- [Task to carry out] Go through the material and copy each line that includes "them".

▬▬▬▬▬▬▬▬▬▬

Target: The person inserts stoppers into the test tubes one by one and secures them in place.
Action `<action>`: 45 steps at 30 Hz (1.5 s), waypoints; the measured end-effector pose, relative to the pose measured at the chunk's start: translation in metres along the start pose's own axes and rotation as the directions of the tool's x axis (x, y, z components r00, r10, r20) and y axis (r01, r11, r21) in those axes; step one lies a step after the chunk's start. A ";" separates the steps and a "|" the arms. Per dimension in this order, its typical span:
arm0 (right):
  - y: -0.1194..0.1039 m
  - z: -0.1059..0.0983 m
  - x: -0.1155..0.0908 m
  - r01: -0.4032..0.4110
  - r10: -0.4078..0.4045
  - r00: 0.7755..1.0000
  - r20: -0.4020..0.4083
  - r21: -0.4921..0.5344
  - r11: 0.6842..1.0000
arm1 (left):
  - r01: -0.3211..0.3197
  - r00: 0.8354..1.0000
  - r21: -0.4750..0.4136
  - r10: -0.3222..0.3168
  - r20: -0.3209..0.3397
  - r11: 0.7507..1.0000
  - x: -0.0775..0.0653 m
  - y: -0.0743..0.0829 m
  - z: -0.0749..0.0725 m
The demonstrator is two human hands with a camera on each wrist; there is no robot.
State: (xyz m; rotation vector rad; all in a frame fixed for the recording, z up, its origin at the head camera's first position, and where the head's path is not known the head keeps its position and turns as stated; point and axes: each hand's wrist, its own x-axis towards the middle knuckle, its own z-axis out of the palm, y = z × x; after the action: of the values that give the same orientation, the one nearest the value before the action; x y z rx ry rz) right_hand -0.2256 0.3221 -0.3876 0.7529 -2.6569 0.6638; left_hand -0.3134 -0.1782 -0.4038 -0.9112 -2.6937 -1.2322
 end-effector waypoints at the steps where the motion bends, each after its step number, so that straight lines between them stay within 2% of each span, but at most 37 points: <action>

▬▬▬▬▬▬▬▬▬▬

- [Result for this task]
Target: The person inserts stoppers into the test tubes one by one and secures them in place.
 end-effector waypoints at the steps where the motion bends, each after its step number, so that straight lines between them stay within 2% of each span, but at most 37 points: <action>

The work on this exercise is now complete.